雜果賓治/習慣了一個髮型師\羽羊

  有些習慣,習慣了就不願改變。譬如髮型師。

  習慣了一個髮型師,不必每次都要重複回答一些問題:想怎樣剪?要不要留「的水」?想「偷」多薄?分不分界?要染髮嗎?要電髮嗎?那些問題,答案如一,因為你未必需要經常換髮型,甚至情願一直保持同一個髮型,只是日子會過頭髮會長,又不得不剪。

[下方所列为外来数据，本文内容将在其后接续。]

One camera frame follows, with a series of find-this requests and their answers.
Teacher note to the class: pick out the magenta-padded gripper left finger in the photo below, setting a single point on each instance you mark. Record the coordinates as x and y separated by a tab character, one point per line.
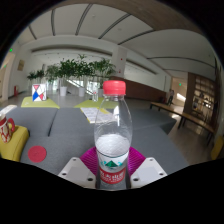
76	170

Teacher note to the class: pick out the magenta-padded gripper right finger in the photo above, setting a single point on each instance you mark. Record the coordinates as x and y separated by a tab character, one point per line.
148	170

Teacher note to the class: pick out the clear red-capped water bottle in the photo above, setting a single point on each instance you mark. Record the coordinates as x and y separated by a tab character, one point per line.
112	143

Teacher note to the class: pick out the flat round red coaster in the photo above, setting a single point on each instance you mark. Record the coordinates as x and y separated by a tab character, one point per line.
37	154

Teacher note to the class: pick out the open magazine with yellow stripe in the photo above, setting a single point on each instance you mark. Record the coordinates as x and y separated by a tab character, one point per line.
89	114

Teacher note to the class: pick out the long wooden bench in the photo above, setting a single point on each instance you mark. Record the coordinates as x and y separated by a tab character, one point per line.
186	116

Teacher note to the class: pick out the small clear drink bottle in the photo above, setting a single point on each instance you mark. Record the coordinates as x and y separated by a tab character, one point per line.
95	96

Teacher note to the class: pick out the person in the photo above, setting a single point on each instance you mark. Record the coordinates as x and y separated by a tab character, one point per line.
170	96

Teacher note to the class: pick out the red and white mug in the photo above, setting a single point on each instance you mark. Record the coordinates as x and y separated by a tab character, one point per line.
5	130

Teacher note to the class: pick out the red blue white cube box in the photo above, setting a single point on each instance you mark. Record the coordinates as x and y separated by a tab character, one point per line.
39	92

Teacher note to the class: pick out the wooden shelf unit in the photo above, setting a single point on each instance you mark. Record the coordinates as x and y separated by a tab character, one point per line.
204	96

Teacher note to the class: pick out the red fire extinguisher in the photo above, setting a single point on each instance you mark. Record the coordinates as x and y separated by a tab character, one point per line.
15	91

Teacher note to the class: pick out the group of potted green plants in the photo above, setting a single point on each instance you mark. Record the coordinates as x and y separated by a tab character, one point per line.
76	70

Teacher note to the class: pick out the framed wall picture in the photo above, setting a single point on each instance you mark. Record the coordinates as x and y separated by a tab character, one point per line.
21	65

  習慣了一個髮型師,你可以安心地讓他揮灑自如地搖擺剪刀,手舞足蹈,那是一場為你揮別煩惱絲的表演,觀眾只有你,也只能是你。他對你的頭髮瞭如指掌,都剪過十次、二十次、五十次了,即使你的髮量可能漸漸減少,白髮愈來愈多,他總會很有技巧地讓你保持一貫造型。

  習慣了一個髮型師,他就是你其中一位最熟悉的陌生人。在剪髮那半小時、一小時裏,你們聊過無數話題,轉工了、搬家了、畢業了、失戀了,你的貓貓叫小灰,你討厭的上司叫Alice,你喜歡爬山跑步做瑜伽,你最近到過韓國旅行轉換風景。你們未必很投契,你們的喜好根本不同,除了髮型屋,你們不會在別處見面,但他總會靜靜地聆聽你,你也很輕鬆地聊東聊西,別人的是非、自己的糗事、對未來的想像,反正他跟你的生活圈子離得很遠很遠,那是一個安全距離。

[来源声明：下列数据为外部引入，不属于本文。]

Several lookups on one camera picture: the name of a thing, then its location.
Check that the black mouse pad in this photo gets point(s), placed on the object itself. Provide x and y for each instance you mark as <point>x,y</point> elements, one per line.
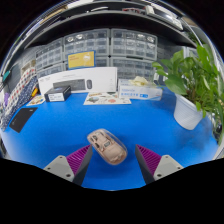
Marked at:
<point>22,119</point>

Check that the transparent pink computer mouse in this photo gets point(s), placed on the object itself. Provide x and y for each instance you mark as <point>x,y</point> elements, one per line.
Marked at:
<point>106,146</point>

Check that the navy polka-dot cloth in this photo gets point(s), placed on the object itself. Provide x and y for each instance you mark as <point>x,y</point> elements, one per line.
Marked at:
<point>25,96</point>

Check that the large sticker sheet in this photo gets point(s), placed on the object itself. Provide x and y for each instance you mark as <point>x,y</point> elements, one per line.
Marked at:
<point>106,99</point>

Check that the green plant in white pot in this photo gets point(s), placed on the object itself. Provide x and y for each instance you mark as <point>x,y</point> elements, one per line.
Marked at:
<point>186,113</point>

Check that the dark wall shelf unit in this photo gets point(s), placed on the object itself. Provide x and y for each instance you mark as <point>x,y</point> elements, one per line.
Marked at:
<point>100,18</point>

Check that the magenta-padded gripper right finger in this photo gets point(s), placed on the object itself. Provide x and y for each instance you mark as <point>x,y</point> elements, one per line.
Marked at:
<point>168,165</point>

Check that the small sticker sheet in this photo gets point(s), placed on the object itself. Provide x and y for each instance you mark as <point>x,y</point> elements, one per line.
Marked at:
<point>36,100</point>

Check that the long white keyboard box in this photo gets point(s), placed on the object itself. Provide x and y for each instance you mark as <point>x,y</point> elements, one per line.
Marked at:
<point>100,78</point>

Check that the teal object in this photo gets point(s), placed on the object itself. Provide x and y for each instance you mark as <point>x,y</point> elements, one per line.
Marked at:
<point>6,76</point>

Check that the yellow box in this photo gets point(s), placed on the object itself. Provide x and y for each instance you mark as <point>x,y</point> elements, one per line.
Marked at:
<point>81,60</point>

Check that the red blue checkered cloth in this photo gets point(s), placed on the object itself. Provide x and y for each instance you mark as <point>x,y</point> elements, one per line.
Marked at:
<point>20,86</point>

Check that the yellow orange object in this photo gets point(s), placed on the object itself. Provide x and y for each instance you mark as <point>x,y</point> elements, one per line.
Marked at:
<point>34,92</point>

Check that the clear plastic drawer cabinets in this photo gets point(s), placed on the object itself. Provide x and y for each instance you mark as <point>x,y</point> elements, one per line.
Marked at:
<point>133,43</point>

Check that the small black box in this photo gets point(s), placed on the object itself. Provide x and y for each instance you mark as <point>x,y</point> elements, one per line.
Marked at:
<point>56,95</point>

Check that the white and blue tissue box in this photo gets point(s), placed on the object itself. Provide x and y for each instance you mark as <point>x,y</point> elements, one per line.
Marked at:
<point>140,93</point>

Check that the purple object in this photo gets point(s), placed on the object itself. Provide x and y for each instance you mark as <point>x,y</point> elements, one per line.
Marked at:
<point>6,99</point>

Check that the white woven basket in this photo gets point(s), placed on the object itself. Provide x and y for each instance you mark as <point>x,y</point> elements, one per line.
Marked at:
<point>28,66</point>

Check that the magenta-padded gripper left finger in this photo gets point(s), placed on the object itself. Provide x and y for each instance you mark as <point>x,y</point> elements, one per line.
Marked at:
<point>56,166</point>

  習慣了一個髮型師,他也跟你一起成長。他胖了,他換另一家髮型屋了,你願意從觀塘到銅鑼灣找他剪髮,也願意為他遷就時間,周日客滿,改周一剪髮吧;只能剪周四、五?沒關係,到時見。

  直到某一天,他轉行了,不再拿起剪刀。你一開始可能會手足無措,沒了他,我要到哪裏剪髮?好不容易找到另一位較合得來的髮型師,起初難免比較,但日子久了,你還是會漸漸習慣他,就像之前那位髮型師。他的手勢跟之前那位不同,甚至為你剪了一個新髮型、新形象,你愈看愈覺得不錯,原來自己也可以長這樣。

  才發現,原來之前那位髮型師,為你剪的,不一定是最適合你的髮型,只是你最習慣的髮型而已。